WORK REQUIRED >>
Pictures in the material below are to be left out, and only the lines from the line with "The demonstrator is" up to and including the line with "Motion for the" are to be written out exactly.

PROVIDED DATA >>
****************

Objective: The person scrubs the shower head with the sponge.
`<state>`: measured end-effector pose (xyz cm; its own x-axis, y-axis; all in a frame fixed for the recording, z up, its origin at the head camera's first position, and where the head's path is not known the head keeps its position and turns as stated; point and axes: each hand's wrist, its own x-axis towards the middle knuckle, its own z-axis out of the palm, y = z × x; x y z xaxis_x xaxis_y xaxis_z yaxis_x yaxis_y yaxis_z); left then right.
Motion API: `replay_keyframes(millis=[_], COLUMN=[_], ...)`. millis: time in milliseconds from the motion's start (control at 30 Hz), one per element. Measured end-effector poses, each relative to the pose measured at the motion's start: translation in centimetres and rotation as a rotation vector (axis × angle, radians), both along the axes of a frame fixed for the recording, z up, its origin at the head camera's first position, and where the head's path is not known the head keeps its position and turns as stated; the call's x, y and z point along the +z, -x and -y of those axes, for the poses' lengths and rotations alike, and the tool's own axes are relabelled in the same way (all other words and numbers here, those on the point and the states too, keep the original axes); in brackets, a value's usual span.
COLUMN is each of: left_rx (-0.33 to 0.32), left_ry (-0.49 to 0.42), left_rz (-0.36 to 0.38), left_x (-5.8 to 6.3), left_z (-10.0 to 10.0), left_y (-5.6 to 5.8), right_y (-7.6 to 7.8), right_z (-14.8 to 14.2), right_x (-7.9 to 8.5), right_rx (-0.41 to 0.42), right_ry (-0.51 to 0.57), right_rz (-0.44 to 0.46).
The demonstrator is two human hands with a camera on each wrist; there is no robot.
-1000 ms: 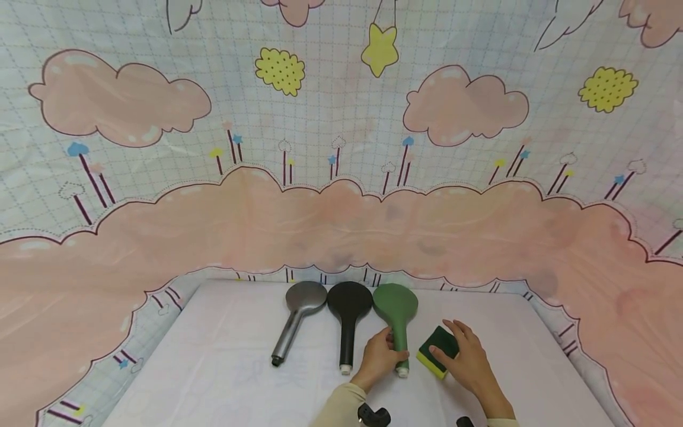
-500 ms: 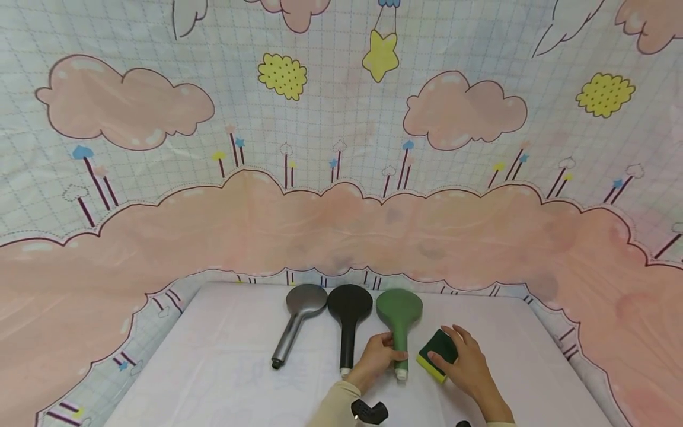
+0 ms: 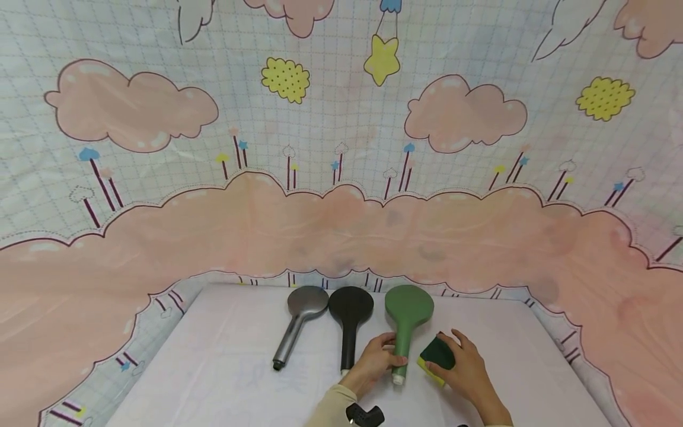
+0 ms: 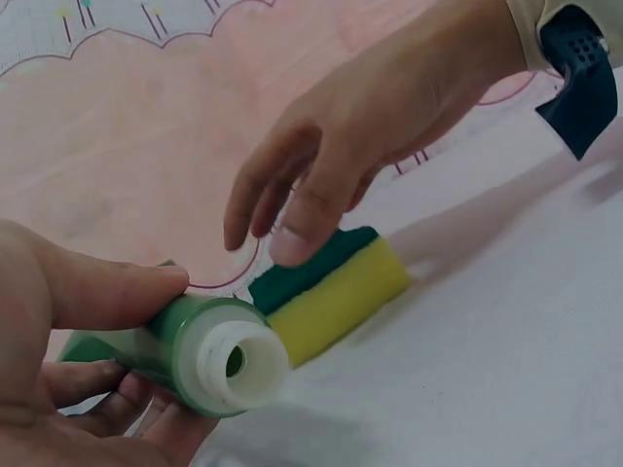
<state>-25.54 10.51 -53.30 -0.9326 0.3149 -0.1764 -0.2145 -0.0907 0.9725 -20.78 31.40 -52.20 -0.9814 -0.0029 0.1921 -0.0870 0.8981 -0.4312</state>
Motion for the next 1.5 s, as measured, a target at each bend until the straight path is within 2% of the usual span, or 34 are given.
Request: replay_keyframes(millis=[300,533,733,1100,1300,1500], left_rx=[-0.085,-0.134,-0.173,-0.189,-0.175,-0.18], left_ry=[-0.086,-0.133,-0.191,-0.261,-0.321,-0.349], left_rz=[-0.062,-0.067,-0.087,-0.088,-0.074,-0.079], left_x=[1.6,2.8,4.0,5.6,6.2,6.2], left_z=[1.5,2.7,3.8,5.9,6.8,8.1], left_y=[-0.8,-1.1,-1.4,-2.1,-2.2,-2.4], right_y=[0.2,1.1,1.6,1.9,2.1,1.9], right_z=[0.2,0.1,-0.2,-0.5,-0.7,-0.4], right_x=[0.1,-0.1,-0.1,-0.1,0.1,0.3], right_rx=[0.017,0.003,0.001,0.001,0.01,0.013], right_ry=[-0.012,-0.051,-0.061,-0.041,-0.042,-0.038], right_rz=[0.012,0.124,0.167,0.214,0.194,0.147])
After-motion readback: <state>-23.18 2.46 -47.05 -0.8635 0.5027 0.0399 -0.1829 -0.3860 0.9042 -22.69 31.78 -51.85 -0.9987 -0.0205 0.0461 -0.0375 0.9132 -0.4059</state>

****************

ANSWER SPACE >>
The demonstrator is two human hands with a camera on each wrist; there is no robot.
-1000 ms: 
-500 ms: 
+0 ms: 
+0 ms: 
<state>-25.54 10.51 -53.30 -0.9326 0.3149 -0.1764 -0.2145 -0.0907 0.9725 -20.78 31.40 -52.20 -0.9814 -0.0029 0.1921 -0.0870 0.8981 -0.4312</state>
Motion for the next 1.5 s, as measured, a target at each bend until the straight path is within 2% of the usual span, or 34 are given.

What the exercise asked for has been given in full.